To be clear, this is NOT a symptom of a poor maintenance. It can happen to a very clean sixgun. How does it happen? Well, we generally hold our sixgun muzzle-up, during reloading, to allow the cases to fall free. Well, along with the cases, debris from unburned power also falls free, and some of it lands on the underside of the extractor. As the extractor springs back into position, it catches this trapped debris, and packs it down. If the pieces of debris are large, or if enough small pieces accumulate, it can make the cylinder harder to close, and once closed, harder for the action to cycle.

FWIW, two of my older GP100s, late 1980s/early 1990s era, have grunge grooves under the extractor, to allow for fouling.

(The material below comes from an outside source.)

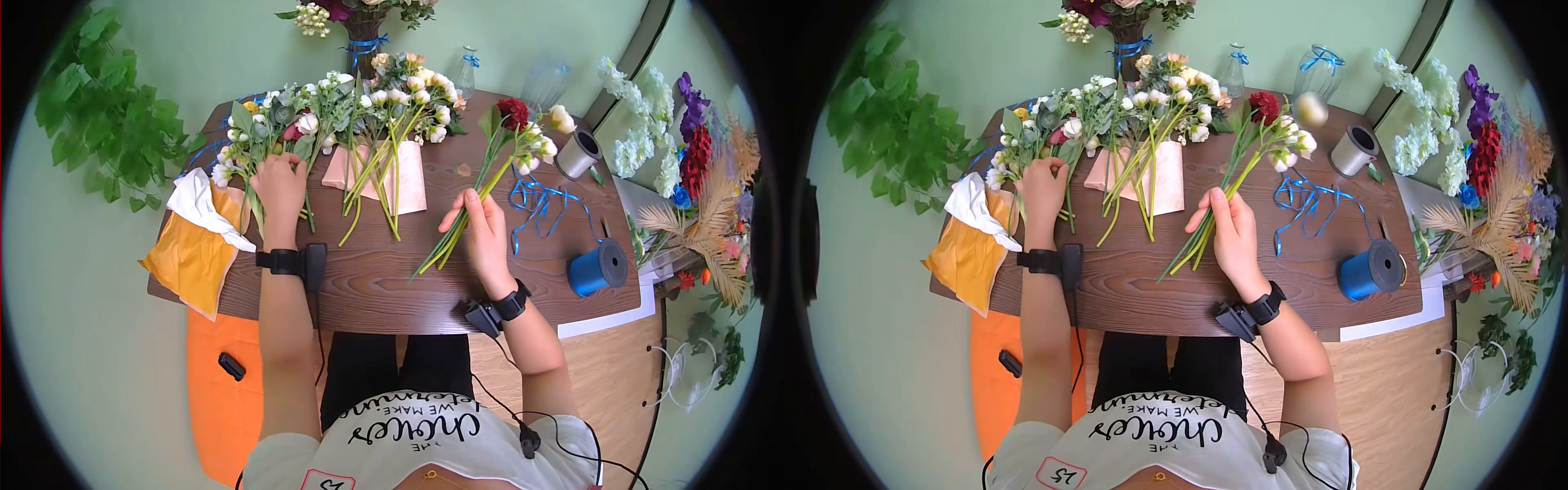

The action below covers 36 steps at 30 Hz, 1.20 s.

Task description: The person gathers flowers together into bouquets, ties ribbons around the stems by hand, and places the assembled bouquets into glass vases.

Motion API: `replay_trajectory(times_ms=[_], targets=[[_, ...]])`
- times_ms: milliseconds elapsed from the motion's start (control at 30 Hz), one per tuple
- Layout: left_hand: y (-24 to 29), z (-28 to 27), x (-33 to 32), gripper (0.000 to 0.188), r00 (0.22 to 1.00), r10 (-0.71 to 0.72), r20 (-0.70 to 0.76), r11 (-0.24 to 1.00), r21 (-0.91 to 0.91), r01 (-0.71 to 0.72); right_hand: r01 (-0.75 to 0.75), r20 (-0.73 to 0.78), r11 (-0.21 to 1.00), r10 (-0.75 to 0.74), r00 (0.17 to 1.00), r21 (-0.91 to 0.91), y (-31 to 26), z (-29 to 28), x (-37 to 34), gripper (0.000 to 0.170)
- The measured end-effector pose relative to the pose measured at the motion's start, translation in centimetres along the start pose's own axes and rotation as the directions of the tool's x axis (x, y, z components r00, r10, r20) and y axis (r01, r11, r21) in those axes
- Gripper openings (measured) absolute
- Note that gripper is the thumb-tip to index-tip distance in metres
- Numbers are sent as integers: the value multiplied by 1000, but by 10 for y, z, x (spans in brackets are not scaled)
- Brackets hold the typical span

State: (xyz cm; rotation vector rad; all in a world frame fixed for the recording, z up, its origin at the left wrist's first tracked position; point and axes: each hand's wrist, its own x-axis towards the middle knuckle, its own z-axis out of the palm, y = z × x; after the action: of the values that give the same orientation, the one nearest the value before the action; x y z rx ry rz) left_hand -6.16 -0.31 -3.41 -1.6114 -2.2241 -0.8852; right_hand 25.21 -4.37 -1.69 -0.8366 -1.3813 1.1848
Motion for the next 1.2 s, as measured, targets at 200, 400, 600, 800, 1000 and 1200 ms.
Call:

Secondly, if you feel up to it, clean out the action. There could be a bit of fouling, or a small bit of metal that came loose, tending to gum things up. Nothing wrong with letting Ruger look at it, but shipping is expensive.
 
Wow, lots of response. Thanks.

This was with WWB .38 specials, so no reload issues. The gun has shot 500-600 rounds, so not new but not really used either. I'll give a good cleaning this weekend. Should I clean it up and then fire it, or just take it to a gunsmith in case something is off?
 
Give it a good scrubbing and check function by dry-firing it a dozen times or so. If your problem is gone, put a dozen rounds through it to verify; if not, take it in to a gunsmith and see if he can't figure out what the hiccup is.